(INPUT DATA)

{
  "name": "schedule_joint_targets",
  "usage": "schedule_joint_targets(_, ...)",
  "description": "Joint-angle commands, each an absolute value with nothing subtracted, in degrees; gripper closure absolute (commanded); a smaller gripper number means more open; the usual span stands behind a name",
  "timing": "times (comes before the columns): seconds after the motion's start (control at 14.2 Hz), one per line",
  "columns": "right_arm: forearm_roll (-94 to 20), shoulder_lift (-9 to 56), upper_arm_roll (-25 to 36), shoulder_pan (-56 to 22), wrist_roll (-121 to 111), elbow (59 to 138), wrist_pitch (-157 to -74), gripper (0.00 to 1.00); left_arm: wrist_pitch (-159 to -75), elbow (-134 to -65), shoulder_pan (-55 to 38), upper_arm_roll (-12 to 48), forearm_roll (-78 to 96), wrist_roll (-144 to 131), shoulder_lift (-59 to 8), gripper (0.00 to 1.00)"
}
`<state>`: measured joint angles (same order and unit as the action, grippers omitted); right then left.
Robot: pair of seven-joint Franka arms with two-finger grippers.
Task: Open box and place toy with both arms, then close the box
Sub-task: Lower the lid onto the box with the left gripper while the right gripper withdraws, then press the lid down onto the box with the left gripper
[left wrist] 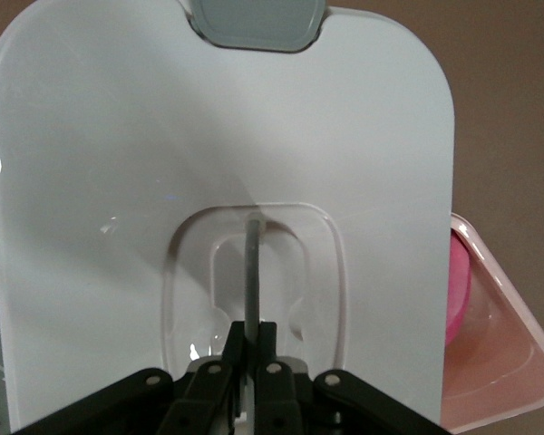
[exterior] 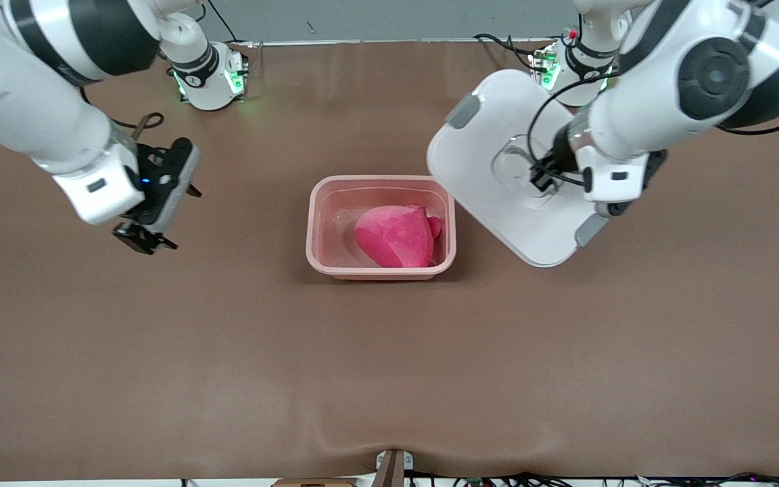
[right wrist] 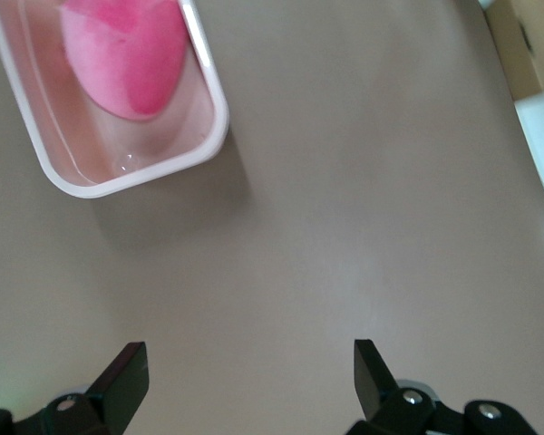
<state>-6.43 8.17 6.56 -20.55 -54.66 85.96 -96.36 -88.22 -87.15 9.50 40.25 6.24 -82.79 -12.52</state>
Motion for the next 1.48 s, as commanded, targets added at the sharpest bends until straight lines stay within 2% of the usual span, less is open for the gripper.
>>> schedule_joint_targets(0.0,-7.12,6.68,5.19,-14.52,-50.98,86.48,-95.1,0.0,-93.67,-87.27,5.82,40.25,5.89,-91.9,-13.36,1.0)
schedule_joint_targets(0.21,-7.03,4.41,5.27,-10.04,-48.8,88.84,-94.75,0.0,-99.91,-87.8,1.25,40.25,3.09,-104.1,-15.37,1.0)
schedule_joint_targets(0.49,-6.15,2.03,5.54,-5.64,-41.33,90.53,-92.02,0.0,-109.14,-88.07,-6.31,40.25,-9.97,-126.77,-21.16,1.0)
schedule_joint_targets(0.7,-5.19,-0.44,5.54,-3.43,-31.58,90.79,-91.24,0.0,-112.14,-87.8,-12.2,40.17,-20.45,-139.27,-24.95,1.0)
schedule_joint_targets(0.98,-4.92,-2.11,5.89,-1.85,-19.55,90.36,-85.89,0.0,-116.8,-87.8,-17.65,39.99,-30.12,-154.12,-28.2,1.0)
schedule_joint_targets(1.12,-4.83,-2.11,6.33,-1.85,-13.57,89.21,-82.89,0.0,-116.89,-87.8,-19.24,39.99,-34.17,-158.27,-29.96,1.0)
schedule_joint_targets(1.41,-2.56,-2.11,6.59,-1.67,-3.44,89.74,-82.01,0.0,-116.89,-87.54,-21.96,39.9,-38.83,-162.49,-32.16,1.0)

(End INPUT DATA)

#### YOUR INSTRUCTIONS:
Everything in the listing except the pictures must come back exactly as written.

#### RESULT FOR THIS TASK:
{
  "name": "schedule_joint_targets",
  "usage": "schedule_joint_targets(_, ...)",
  "description": "Joint-angle commands, each an absolute value with nothing subtracted, in degrees; gripper closure absolute (commanded); a smaller gripper number means more open; the usual span stands behind a name",
  "timing": "times (comes before the columns): seconds after the motion's start (control at 14.2 Hz), one per line",
  "columns": "right_arm: forearm_roll (-94 to 20), shoulder_lift (-9 to 56), upper_arm_roll (-25 to 36), shoulder_pan (-56 to 22), wrist_roll (-121 to 111), elbow (59 to 138), wrist_pitch (-157 to -74), gripper (0.00 to 1.00); left_arm: wrist_pitch (-159 to -75), elbow (-134 to -65), shoulder_pan (-55 to 38), upper_arm_roll (-12 to 48), forearm_roll (-78 to 96), wrist_roll (-144 to 131), shoulder_lift (-59 to 8), gripper (0.00 to 1.00)"
}
`<state>`: measured joint angles (same order and unit as the action, grippers omitted); right then left.
Robot: pair of seven-joint Franka arms with two-finger grippers.
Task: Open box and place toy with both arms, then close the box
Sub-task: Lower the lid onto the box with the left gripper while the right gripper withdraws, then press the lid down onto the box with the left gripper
[left wrist] 
[exterior] 
[right wrist] 
<state>-6.43 8.17 6.56 -20.55 -54.66 85.96 -96.36 -88.22 -87.15 9.50 40.25 6.24 -82.79 -12.52</state>
Motion for the next 1.48 s, as commanded, targets added at the sharpest bends until straight lines stay within 2% of the usual span, less is open for the gripper.
>>> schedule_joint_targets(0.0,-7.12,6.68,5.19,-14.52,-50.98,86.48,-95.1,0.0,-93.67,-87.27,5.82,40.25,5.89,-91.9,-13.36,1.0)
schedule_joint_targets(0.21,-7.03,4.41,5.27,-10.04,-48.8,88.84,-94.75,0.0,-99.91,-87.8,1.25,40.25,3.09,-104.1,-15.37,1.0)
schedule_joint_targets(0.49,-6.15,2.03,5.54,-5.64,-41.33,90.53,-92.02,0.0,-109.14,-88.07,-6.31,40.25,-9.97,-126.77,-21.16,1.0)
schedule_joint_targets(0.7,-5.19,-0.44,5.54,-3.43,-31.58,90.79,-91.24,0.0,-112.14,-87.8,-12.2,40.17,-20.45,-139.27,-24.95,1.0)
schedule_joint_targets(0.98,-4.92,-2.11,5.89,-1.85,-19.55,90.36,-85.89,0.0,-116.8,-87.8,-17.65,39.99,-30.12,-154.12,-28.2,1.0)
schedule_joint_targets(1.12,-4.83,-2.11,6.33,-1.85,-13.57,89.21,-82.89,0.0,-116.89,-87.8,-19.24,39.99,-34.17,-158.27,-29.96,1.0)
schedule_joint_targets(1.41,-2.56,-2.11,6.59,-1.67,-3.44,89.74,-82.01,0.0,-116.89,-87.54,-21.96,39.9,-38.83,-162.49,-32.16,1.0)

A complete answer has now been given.